● WHAT THE EXERCISE ASKS
Only some lines are wanted. Transcribe, exactly, the lines below from the line with "40: (299, 183, 0.52)" up to and including the line with "48: (39, 176, 0.54)".

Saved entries

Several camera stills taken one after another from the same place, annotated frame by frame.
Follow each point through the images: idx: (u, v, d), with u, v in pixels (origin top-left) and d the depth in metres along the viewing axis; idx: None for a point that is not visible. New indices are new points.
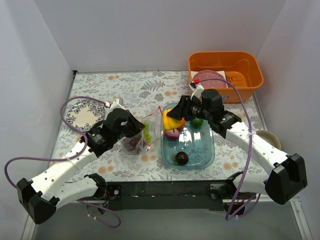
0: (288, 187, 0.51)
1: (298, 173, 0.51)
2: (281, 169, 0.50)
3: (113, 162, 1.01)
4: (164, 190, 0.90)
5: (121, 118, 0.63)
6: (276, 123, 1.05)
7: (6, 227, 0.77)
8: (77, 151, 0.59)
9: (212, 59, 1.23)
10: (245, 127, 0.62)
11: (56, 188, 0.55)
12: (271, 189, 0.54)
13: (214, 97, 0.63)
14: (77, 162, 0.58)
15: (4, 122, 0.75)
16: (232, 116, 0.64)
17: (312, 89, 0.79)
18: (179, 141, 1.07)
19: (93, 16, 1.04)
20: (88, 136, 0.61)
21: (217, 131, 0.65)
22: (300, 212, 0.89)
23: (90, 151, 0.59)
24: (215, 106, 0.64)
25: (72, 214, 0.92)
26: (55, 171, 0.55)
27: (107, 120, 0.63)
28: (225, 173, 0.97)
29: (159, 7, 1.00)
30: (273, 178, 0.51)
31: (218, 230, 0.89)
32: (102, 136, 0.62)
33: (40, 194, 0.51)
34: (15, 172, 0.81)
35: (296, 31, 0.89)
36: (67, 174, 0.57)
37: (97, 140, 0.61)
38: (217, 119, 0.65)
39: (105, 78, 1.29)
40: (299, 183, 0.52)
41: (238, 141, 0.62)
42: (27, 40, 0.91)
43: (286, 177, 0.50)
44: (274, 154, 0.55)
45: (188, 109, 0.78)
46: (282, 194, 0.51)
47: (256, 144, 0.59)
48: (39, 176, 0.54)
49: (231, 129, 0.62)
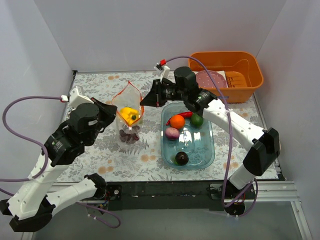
0: (265, 159, 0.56)
1: (273, 146, 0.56)
2: (260, 144, 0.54)
3: (113, 162, 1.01)
4: (164, 190, 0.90)
5: (87, 118, 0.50)
6: (276, 123, 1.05)
7: (6, 227, 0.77)
8: (41, 167, 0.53)
9: (212, 59, 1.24)
10: (222, 105, 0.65)
11: (35, 205, 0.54)
12: (250, 163, 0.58)
13: (188, 75, 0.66)
14: (43, 179, 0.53)
15: (4, 122, 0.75)
16: (208, 94, 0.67)
17: (312, 89, 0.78)
18: (179, 141, 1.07)
19: (93, 17, 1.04)
20: (49, 145, 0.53)
21: (194, 110, 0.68)
22: (300, 212, 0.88)
23: (52, 165, 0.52)
24: (189, 85, 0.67)
25: (71, 214, 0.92)
26: (23, 193, 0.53)
27: (69, 122, 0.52)
28: (225, 173, 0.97)
29: (159, 7, 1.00)
30: (252, 153, 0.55)
31: (219, 231, 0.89)
32: (63, 142, 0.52)
33: (16, 217, 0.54)
34: (15, 171, 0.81)
35: (296, 31, 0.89)
36: (39, 192, 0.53)
37: (58, 150, 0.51)
38: (192, 98, 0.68)
39: (106, 78, 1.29)
40: (273, 154, 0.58)
41: (216, 120, 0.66)
42: (27, 40, 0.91)
43: (264, 151, 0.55)
44: (251, 131, 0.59)
45: (161, 93, 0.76)
46: (260, 166, 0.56)
47: (234, 122, 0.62)
48: (13, 198, 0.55)
49: (208, 108, 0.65)
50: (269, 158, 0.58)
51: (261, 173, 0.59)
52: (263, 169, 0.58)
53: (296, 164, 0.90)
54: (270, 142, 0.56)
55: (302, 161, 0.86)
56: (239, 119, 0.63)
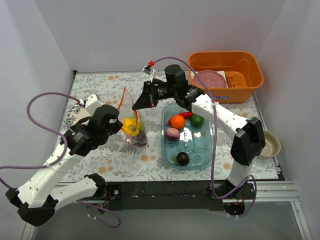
0: (249, 148, 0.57)
1: (257, 135, 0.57)
2: (243, 132, 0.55)
3: (113, 162, 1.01)
4: (164, 190, 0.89)
5: (110, 115, 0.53)
6: (276, 123, 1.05)
7: (6, 227, 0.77)
8: (57, 155, 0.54)
9: (212, 59, 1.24)
10: (208, 99, 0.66)
11: (46, 193, 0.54)
12: (236, 152, 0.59)
13: (178, 72, 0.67)
14: (59, 167, 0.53)
15: (4, 122, 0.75)
16: (196, 90, 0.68)
17: (312, 89, 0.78)
18: (179, 141, 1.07)
19: (93, 16, 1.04)
20: (68, 136, 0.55)
21: (183, 106, 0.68)
22: (300, 212, 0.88)
23: (71, 153, 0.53)
24: (179, 81, 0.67)
25: (71, 213, 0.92)
26: (37, 180, 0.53)
27: (94, 116, 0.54)
28: (225, 173, 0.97)
29: (159, 7, 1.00)
30: (236, 142, 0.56)
31: (219, 231, 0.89)
32: (82, 134, 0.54)
33: (26, 205, 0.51)
34: (15, 171, 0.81)
35: (295, 31, 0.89)
36: (52, 180, 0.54)
37: (78, 140, 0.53)
38: (182, 94, 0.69)
39: (106, 78, 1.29)
40: (259, 144, 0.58)
41: (203, 113, 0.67)
42: (27, 39, 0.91)
43: (247, 139, 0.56)
44: (235, 121, 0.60)
45: (153, 93, 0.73)
46: (245, 155, 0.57)
47: (220, 114, 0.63)
48: (24, 186, 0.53)
49: (196, 103, 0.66)
50: (255, 148, 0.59)
51: (247, 163, 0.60)
52: (250, 158, 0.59)
53: (297, 164, 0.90)
54: (254, 131, 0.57)
55: (302, 161, 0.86)
56: (224, 110, 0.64)
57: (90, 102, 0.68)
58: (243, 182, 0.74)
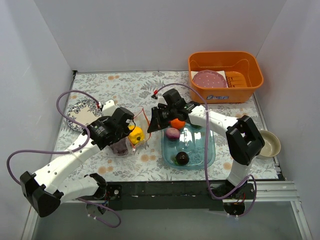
0: (246, 146, 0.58)
1: (251, 132, 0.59)
2: (234, 130, 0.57)
3: (113, 162, 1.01)
4: (164, 190, 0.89)
5: (128, 115, 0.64)
6: (276, 123, 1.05)
7: (6, 227, 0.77)
8: (79, 143, 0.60)
9: (212, 60, 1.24)
10: (202, 108, 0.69)
11: (58, 181, 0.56)
12: (235, 152, 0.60)
13: (172, 92, 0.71)
14: (80, 155, 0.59)
15: (4, 121, 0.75)
16: (192, 104, 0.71)
17: (312, 89, 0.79)
18: (179, 141, 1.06)
19: (93, 16, 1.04)
20: (90, 129, 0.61)
21: (183, 119, 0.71)
22: (300, 212, 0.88)
23: (93, 143, 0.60)
24: (175, 99, 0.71)
25: (71, 213, 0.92)
26: (57, 164, 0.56)
27: (113, 115, 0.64)
28: (225, 173, 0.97)
29: (159, 6, 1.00)
30: (230, 140, 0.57)
31: (219, 231, 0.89)
32: (104, 128, 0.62)
33: (43, 187, 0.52)
34: (15, 171, 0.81)
35: (295, 31, 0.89)
36: (70, 167, 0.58)
37: (100, 133, 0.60)
38: (181, 108, 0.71)
39: (106, 78, 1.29)
40: (256, 142, 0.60)
41: (199, 121, 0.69)
42: (27, 39, 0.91)
43: (240, 136, 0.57)
44: (227, 121, 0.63)
45: (158, 116, 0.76)
46: (242, 152, 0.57)
47: (212, 117, 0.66)
48: (41, 170, 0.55)
49: (191, 113, 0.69)
50: (253, 146, 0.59)
51: (248, 162, 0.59)
52: (249, 157, 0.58)
53: (297, 164, 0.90)
54: (248, 129, 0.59)
55: (302, 161, 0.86)
56: (216, 114, 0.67)
57: (107, 107, 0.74)
58: (243, 182, 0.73)
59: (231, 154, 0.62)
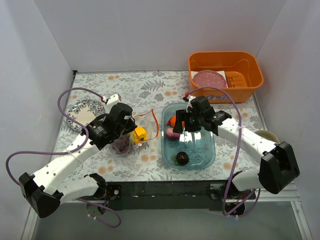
0: (280, 175, 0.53)
1: (288, 161, 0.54)
2: (270, 156, 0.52)
3: (113, 162, 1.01)
4: (164, 190, 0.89)
5: (126, 112, 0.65)
6: (276, 123, 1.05)
7: (6, 227, 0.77)
8: (78, 144, 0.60)
9: (212, 60, 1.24)
10: (235, 122, 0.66)
11: (57, 182, 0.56)
12: (265, 179, 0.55)
13: (201, 99, 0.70)
14: (79, 155, 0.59)
15: (4, 121, 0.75)
16: (223, 114, 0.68)
17: (312, 89, 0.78)
18: (179, 142, 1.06)
19: (93, 16, 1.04)
20: (89, 129, 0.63)
21: (210, 129, 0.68)
22: (300, 212, 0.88)
23: (92, 144, 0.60)
24: (203, 107, 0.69)
25: (71, 213, 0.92)
26: (56, 165, 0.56)
27: (110, 114, 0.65)
28: (225, 173, 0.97)
29: (159, 6, 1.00)
30: (264, 167, 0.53)
31: (219, 231, 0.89)
32: (102, 128, 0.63)
33: (42, 188, 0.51)
34: (15, 171, 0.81)
35: (295, 31, 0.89)
36: (70, 167, 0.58)
37: (98, 133, 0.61)
38: (209, 117, 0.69)
39: (106, 78, 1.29)
40: (291, 171, 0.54)
41: (230, 136, 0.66)
42: (27, 39, 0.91)
43: (276, 164, 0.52)
44: (263, 144, 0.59)
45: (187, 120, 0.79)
46: (275, 183, 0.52)
47: (246, 137, 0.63)
48: (40, 171, 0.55)
49: (221, 125, 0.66)
50: (287, 175, 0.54)
51: (278, 192, 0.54)
52: (281, 188, 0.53)
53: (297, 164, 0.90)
54: (284, 157, 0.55)
55: (301, 161, 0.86)
56: (252, 134, 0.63)
57: (112, 101, 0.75)
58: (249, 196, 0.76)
59: (259, 180, 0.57)

● SOLUTION TO THIS EXERCISE
40: (299, 183, 0.52)
41: (238, 141, 0.62)
42: (27, 40, 0.91)
43: (286, 177, 0.50)
44: (274, 154, 0.55)
45: (188, 109, 0.78)
46: (282, 194, 0.51)
47: (256, 144, 0.59)
48: (39, 176, 0.54)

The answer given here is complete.